Personal information
- Full name: Kiran Shankar More
- Born: 4 September 1962 (age 63) Baroda, Gujarat, India (Present day Vadodara, Gujarat, India)
- Height: 175 cm (5 ft 9 in)
- Batting: Right-handed
- Bowling: Right arm leg spin
- Role: Wicket-keeper

International information
- National side: India (1984–1993);
- Test debut (cap 173): 4 June 1986 v England
- Last Test: 9 August 1993 v Sri Lanka
- ODI debut (cap 50): 5 December 1984 v England
- Last ODI: 5 March 1993 v England

Domestic team information
- 1980/81–1997/98: Baroda

Career statistics
| Competition | Test | ODI | FC | LA |
| Matches | 49 | 94 | 151 | 145 |
| Runs scored | 1,285 | 563 | 5,223 | 1,151 |
| Batting average | 25.70 | 13.09 | 31.08 | 15.98 |
| 100s/50s | 0/7 | 0/0 | 7/29 | 0/2 |
| Top score | 73 | 42* | 181* | 82 |
| Balls bowled | 12 | 0 | 245 | 24 |
| Wickets | 0 | – | 1 | 1 |
| Bowling average | – | – | 180.00 | 20.00 |
| 5 wickets in innings | – | – | 0 | 0 |
| 10 wickets in match | – | – | 0 | 0 |
| Best bowling | – | – | 1/18 | 1/14 |
| Catches/stumpings | 110/20 | 63/27 | 303/63 | 97/41 |

Medal record
Men's Cricket
Representing India
ACC Asia Cup
| Winner | 1988 Bangladesh |  |
| Winner | 1990–91 India |  |
- Source: CricketArchive, 30 September 2008

= Kiran More =

Indian cricketer

Kiran Shankar More (born 4 September 1962) is an Indian former cricketer and wicket-keeper for the Indian cricket team from 1984 to 1993. He also took up the position Chairman of the Selection Committee of the BCCI till Dilip Vengsarkar took over the job in 2006. In July 2019, he was appointed in a senior consultancy role for the United States national cricket team. He was a part of the Indian squad which won the 1988 Asia Cup and the 1990–91 Asia Cup.

==Early career==
More played for the India Under-19 team in the late 1970s. He played for Tata Sports Club in the Times Shield in Bombay and for Barrow in the North Lancashire League in 1982. He toured West Indies as the understudy to Syed Kirmani in 1982–83 without playing in a Test.

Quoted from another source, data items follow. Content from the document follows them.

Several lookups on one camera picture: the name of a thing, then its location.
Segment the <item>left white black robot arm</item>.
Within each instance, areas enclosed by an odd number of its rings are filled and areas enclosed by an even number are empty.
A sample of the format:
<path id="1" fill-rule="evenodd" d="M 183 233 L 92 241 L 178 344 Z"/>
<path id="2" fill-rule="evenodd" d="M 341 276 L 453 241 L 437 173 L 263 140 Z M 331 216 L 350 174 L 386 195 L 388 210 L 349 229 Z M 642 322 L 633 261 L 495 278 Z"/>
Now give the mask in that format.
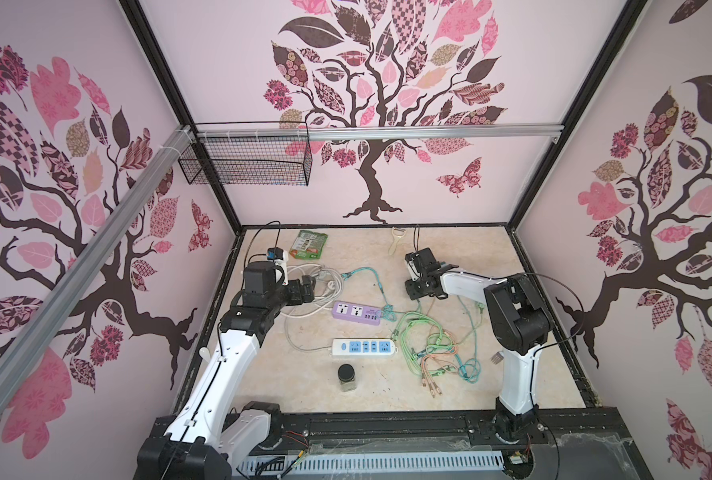
<path id="1" fill-rule="evenodd" d="M 180 413 L 155 428 L 137 454 L 137 479 L 230 479 L 251 451 L 280 436 L 278 406 L 244 409 L 225 422 L 248 367 L 282 309 L 315 299 L 316 280 L 289 277 L 284 259 L 249 263 L 218 325 L 218 343 Z"/>

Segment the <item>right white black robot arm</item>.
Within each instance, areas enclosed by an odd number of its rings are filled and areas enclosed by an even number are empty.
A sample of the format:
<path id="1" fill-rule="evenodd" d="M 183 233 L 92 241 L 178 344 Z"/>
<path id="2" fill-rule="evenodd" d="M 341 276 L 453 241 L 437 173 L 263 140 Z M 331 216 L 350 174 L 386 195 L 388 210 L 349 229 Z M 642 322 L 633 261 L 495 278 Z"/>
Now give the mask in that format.
<path id="1" fill-rule="evenodd" d="M 410 279 L 405 289 L 412 300 L 449 296 L 484 304 L 492 332 L 502 347 L 503 386 L 495 401 L 493 430 L 497 438 L 515 444 L 538 423 L 536 371 L 551 324 L 546 306 L 524 273 L 490 277 L 441 262 L 428 248 L 404 257 Z"/>

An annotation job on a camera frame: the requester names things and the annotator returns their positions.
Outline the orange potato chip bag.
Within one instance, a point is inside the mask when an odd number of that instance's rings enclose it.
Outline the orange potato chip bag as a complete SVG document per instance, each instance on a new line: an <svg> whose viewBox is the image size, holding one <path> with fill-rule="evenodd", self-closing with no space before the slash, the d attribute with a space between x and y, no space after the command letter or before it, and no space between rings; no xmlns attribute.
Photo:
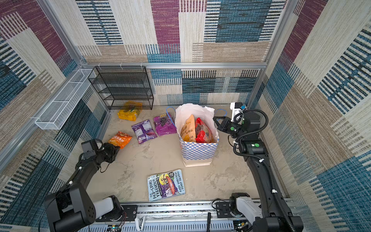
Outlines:
<svg viewBox="0 0 371 232"><path fill-rule="evenodd" d="M181 137L185 142L196 142L195 118L193 115L185 121L181 129Z"/></svg>

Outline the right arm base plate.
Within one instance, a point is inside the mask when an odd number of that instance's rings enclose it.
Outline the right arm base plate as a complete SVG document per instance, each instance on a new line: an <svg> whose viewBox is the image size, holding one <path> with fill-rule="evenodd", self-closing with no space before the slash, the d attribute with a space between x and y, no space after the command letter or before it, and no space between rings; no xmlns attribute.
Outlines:
<svg viewBox="0 0 371 232"><path fill-rule="evenodd" d="M236 206L239 206L242 212L232 210L229 202L216 201L212 203L212 208L216 210L218 218L246 218L254 221L255 218L261 218L262 212L259 206L251 198L238 199Z"/></svg>

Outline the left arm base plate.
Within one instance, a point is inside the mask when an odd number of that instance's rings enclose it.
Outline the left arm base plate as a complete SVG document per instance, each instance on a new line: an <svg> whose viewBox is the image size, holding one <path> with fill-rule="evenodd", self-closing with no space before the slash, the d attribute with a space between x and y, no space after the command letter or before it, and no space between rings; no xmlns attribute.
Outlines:
<svg viewBox="0 0 371 232"><path fill-rule="evenodd" d="M137 205L121 205L121 210L107 213L96 219L96 222L134 221L137 217L137 210Z"/></svg>

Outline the red fruit jelly bag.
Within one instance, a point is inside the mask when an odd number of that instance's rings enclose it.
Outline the red fruit jelly bag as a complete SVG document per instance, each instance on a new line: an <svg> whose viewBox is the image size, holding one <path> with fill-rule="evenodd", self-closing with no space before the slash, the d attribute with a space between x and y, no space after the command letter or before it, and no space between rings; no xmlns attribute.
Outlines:
<svg viewBox="0 0 371 232"><path fill-rule="evenodd" d="M197 118L195 122L196 127L196 142L197 143L211 143L213 141L212 133L201 118Z"/></svg>

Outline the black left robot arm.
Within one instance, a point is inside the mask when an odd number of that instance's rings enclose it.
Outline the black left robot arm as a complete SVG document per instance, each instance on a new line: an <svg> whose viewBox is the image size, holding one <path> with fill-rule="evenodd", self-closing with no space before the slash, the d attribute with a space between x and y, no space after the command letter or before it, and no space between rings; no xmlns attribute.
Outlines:
<svg viewBox="0 0 371 232"><path fill-rule="evenodd" d="M117 221L125 213L114 195L93 202L87 193L92 177L100 171L101 164L115 161L119 146L92 139L81 144L80 154L75 171L55 193L44 200L45 215L52 232L77 232L93 224L97 219Z"/></svg>

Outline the orange corn chip bag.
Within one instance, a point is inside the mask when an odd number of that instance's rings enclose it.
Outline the orange corn chip bag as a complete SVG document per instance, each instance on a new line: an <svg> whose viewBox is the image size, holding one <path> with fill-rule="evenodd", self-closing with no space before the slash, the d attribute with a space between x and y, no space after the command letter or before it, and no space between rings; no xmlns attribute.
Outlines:
<svg viewBox="0 0 371 232"><path fill-rule="evenodd" d="M128 145L131 139L132 136L121 131L118 131L118 133L115 136L108 140L108 143L120 147L120 149L123 149L126 145Z"/></svg>

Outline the purple grape jelly bag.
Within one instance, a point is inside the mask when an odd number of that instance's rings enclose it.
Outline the purple grape jelly bag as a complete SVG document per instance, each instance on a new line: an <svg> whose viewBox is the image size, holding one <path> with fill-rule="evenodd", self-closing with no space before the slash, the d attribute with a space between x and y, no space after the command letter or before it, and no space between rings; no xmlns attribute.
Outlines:
<svg viewBox="0 0 371 232"><path fill-rule="evenodd" d="M160 116L154 117L153 121L156 133L159 136L177 133L177 129L173 124L173 117L171 116L171 114L165 113Z"/></svg>

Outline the purple berry snack bag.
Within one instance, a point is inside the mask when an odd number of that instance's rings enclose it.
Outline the purple berry snack bag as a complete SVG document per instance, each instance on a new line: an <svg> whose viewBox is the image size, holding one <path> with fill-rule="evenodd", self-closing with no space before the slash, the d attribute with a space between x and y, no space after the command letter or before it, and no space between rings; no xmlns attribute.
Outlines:
<svg viewBox="0 0 371 232"><path fill-rule="evenodd" d="M157 134L152 128L151 122L149 119L132 125L131 127L136 135L138 144L142 144L148 140L157 138Z"/></svg>

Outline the yellow snack pack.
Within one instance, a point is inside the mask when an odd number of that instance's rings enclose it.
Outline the yellow snack pack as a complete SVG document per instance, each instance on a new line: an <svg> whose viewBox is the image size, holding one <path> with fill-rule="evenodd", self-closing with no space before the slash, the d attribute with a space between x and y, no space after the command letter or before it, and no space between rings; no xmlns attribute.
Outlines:
<svg viewBox="0 0 371 232"><path fill-rule="evenodd" d="M118 117L123 120L136 121L143 109L143 104L137 101L128 101L119 110Z"/></svg>

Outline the blue checkered paper bag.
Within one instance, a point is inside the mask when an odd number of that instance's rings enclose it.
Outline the blue checkered paper bag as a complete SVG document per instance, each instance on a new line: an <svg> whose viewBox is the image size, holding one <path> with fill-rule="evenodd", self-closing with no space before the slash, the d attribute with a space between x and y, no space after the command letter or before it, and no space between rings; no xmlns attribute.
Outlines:
<svg viewBox="0 0 371 232"><path fill-rule="evenodd" d="M177 129L185 167L212 163L219 143L214 113L214 108L192 103L175 109L175 119L171 123Z"/></svg>

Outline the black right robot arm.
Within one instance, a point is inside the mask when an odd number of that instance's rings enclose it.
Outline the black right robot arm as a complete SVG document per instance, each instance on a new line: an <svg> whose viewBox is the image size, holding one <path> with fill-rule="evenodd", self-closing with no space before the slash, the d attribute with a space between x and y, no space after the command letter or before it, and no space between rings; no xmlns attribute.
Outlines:
<svg viewBox="0 0 371 232"><path fill-rule="evenodd" d="M245 109L234 118L213 117L217 129L232 138L233 152L243 157L249 167L260 197L260 205L245 193L233 193L230 209L233 216L243 215L252 232L301 232L302 219L293 215L274 176L268 150L259 138L269 122L259 109Z"/></svg>

More played two major innings for Baroda in the Ranji Trophy in 1983–84 – 153* against Maharashtra and 181* against Uttar Pradesh. On the latter occasion, he added 145 for the last wicket with Vasudev Patel, which stood as a Ranji record for nearly a decade. Baroda qualified for the semifinal before losing to Delhi. More appeared in two One Day Internationals against England in 1984–85.

==International cricket==
More toured Australia with the Indian team in 1985–86. When an injury in an early match of the World Series Cup virtually ended the international career of Kirmani, More played in the remaining matches of the tournament. This tour starting in late 1985 is not to be confused with the famous winning tour for the World Championship of Cricket in early 1985, also in Australia. From then till 1993, More was the first choice as the wicket keeper for India in Tests. In one day matches, he often lost the place to wicket keepers who were better batsmen.

More's first Test series, against England in 1986, was his most successful. He took 16 catches in three Tests – an Indian record against England – and came second in the batting averages. More was a small, busy batsman who often played important innings when the regular batsmen failed. He scored 50 at Barbados against West Indies in 1988–89 when India lost the first six wickets for 63, and 58* against Pakistan at Karachi when India were struggling to save the follow-on. More considered the Karachi innings the best of his career. Against West Indies at Madras in 1988–89, he stumped six batsmen, five of them in the second innings, both of which remain as Test records.

==1990 and after==
More was selected as Mohammad Azharuddin's vice captain in the team that toured New Zealand in 1989–90. In the second Test at Napier he scored his highest score of 73. He lost the vice captaincy to Ravi Shastri later that year in England. In the Lord's Test, More dropped the English opener Graham Gooch when he was 36, who went on to score 333 runs. In the 1992 World Cup More was involved in a minor controversy when his constant appealing led Javed Miandad to mockingly leap up and down, apparently imitating More.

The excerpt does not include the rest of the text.